*** Source material ***

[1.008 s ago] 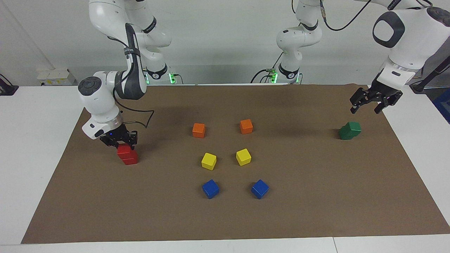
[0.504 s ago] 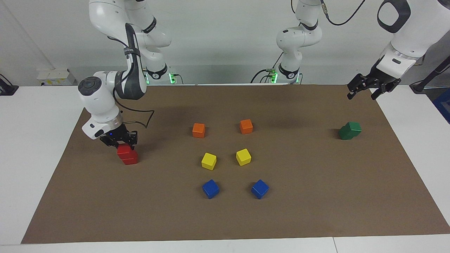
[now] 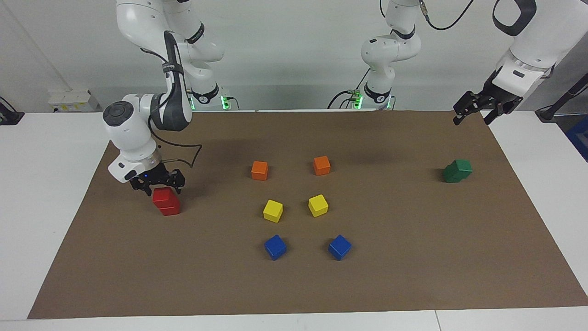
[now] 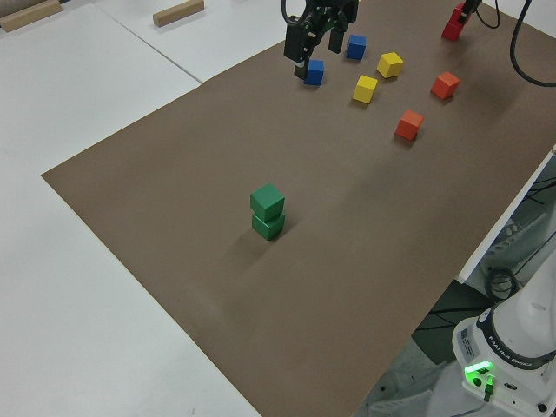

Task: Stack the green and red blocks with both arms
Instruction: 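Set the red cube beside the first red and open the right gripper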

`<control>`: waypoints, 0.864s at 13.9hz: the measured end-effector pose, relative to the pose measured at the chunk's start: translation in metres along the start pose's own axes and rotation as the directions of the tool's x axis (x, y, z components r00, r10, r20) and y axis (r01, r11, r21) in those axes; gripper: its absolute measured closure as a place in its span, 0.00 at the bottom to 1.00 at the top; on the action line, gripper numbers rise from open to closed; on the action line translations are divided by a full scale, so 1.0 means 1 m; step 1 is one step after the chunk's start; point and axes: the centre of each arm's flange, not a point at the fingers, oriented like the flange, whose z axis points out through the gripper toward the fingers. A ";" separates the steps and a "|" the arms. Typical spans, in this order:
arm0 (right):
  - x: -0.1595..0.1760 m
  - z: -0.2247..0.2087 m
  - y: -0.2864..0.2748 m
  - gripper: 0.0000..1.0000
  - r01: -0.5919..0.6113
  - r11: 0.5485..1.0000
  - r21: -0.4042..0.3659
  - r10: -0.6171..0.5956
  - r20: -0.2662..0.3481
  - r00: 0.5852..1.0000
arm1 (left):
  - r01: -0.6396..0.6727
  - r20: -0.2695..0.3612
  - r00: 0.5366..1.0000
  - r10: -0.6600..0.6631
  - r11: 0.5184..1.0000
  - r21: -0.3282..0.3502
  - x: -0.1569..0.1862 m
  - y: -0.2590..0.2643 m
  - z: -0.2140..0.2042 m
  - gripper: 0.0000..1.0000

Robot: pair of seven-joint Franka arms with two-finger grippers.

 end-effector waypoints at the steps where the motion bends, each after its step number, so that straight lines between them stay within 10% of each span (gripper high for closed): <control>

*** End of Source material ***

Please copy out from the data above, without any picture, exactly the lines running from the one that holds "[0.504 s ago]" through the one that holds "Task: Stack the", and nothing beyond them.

Response
[0.504 s ago] 
[now] 
[now] 

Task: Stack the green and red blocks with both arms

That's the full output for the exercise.